Design, Nonlinear Optical Response, And Molecular Docking Of Donor–π–Acceptor Benzenesulfonamide–Benzothiazole Hybrids As Potential Carbonic Anhydrase Ix-Targeted Anticancer Agents

Abstract

Tumor hypoxia is a hallmark of solid malignancies, driving metabolic reprogramming, extracellular acidification, invasion, therapeutic resistance, and poor clinical prognosis. Carbonic anhydrase IX (CA IX), a hypoxia-inducible zinc metalloenzyme localized on the tumor cell surface, plays a pivotal role in regulating tumor pH homeostasis and has therefore emerged as a promising target for anticancer therapy and imaging. In parallel, benzothiazole scaffolds are well-established privileged structures in anticancer drug discovery, while sulfonamide-based compounds remain dominant inhibitors of carbonic anhydrases due to their strong affinity for the catalytic zinc ion. Donor–π–acceptor (D–π–A) systems further offer enhanced intramolecular charge transfer properties, contributing to improved nonlinear optical (NLO) responses and functional versatility.In this study, a computational medicinal chemistry approach was employed to design and evaluate benzenesulfonamide–benzothiazole hybrids incorporating a D–π–A framework, using 6-hydroxy-1,3-benzothiazole-2-sulfonamide as a lead motif against human CA IX (PDB ID: 6FE2).

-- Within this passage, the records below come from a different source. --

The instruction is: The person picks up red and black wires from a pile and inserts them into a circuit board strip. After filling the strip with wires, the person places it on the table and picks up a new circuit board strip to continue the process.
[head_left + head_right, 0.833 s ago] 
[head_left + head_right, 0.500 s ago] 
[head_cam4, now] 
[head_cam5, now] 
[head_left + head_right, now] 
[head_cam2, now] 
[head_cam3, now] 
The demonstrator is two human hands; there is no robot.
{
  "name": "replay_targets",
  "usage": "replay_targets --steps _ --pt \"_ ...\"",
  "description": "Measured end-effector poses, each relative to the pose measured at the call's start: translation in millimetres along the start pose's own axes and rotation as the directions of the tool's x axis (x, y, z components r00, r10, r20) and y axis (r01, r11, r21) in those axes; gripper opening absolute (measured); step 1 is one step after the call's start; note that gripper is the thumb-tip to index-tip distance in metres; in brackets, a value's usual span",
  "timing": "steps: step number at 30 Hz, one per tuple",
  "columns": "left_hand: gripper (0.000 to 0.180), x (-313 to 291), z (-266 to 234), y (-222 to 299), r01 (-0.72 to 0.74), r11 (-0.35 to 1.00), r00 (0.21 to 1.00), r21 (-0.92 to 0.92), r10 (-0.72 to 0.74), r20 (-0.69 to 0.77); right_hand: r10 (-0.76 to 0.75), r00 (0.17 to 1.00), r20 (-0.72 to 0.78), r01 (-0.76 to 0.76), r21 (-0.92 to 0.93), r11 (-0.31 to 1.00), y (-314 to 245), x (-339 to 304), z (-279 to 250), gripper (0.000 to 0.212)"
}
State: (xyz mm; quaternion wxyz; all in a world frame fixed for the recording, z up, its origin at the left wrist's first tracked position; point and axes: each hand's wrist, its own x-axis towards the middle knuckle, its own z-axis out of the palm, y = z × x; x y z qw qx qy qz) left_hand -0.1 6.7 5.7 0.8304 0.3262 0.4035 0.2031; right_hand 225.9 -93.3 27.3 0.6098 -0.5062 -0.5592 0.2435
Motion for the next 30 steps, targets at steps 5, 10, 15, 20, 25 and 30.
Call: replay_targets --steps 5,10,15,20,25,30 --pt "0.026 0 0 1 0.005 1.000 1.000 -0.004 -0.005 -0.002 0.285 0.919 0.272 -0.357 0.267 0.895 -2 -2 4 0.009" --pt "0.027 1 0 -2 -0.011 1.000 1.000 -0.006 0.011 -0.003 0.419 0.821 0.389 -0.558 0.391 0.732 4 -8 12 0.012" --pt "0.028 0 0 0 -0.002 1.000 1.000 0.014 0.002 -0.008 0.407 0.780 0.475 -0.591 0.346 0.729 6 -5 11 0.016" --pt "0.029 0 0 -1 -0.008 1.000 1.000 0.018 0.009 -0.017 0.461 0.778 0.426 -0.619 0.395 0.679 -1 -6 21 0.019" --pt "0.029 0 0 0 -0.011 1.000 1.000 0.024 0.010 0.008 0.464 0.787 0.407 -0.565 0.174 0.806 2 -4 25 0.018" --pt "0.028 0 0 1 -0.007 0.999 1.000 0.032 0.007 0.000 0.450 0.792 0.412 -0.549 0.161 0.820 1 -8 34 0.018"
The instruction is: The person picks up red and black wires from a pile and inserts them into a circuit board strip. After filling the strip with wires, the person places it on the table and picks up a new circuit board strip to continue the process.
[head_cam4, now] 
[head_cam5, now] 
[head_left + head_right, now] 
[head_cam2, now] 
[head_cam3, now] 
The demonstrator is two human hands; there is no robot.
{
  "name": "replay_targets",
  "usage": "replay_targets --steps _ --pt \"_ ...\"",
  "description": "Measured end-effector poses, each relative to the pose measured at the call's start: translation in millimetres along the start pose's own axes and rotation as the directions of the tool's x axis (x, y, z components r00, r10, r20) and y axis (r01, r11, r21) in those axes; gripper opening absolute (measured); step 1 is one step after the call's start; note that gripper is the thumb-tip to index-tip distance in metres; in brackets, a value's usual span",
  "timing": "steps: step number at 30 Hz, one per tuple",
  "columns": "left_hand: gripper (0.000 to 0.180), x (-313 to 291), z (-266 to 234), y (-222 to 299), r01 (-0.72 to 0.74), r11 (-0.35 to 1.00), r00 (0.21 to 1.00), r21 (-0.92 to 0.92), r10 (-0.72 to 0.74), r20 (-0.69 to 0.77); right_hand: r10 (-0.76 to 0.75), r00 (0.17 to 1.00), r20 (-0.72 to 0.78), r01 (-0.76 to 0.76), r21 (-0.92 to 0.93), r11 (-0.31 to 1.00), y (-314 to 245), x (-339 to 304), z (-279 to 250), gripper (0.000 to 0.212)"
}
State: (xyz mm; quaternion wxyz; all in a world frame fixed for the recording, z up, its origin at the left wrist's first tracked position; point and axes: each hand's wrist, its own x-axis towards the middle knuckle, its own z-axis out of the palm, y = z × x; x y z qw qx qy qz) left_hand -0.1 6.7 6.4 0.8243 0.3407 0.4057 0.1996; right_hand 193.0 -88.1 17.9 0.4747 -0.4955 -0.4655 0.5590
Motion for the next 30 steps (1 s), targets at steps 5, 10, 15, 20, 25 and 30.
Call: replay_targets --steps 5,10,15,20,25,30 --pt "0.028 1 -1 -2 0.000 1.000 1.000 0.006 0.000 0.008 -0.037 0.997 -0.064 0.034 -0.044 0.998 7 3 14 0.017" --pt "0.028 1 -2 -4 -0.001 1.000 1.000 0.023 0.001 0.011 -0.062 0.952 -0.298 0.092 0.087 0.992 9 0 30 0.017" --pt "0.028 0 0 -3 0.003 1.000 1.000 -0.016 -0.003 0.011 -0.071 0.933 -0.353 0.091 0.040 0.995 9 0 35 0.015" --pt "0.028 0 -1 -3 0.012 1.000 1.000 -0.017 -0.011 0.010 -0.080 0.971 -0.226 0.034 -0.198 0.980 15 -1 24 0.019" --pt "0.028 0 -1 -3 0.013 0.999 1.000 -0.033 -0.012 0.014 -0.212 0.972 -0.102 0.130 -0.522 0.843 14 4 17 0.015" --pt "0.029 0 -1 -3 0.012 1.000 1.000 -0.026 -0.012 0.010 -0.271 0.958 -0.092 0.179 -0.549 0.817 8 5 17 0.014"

A comprehensive workflow integrating Avogadro, Open Babel, ORCA, Multiwfn, AutoDockTools, AutoDock Vina, SwissADME, and pkCSM was utilized for geometry optimization, electronic property analysis, molecular docking, and pharmacokinetic prediction. Structural examination of the 6FE2 crystal structure confirmed the presence of the catalytic zinc ion without a co-crystallized inhibitor, necessitating an active-site-directed docking strategy.Key electronic descriptors, including frontier molecular orbitals, dipole moment, polarizability, and first hyperpolarizability, were calculated to assess NLO behavior and correlated with binding affinity and molecular recognition. The findings highlight the dual potential of these hybrids as CA IX-targeted anticancer agents and promising NLO materials, offering valuable insights for future rational drug design.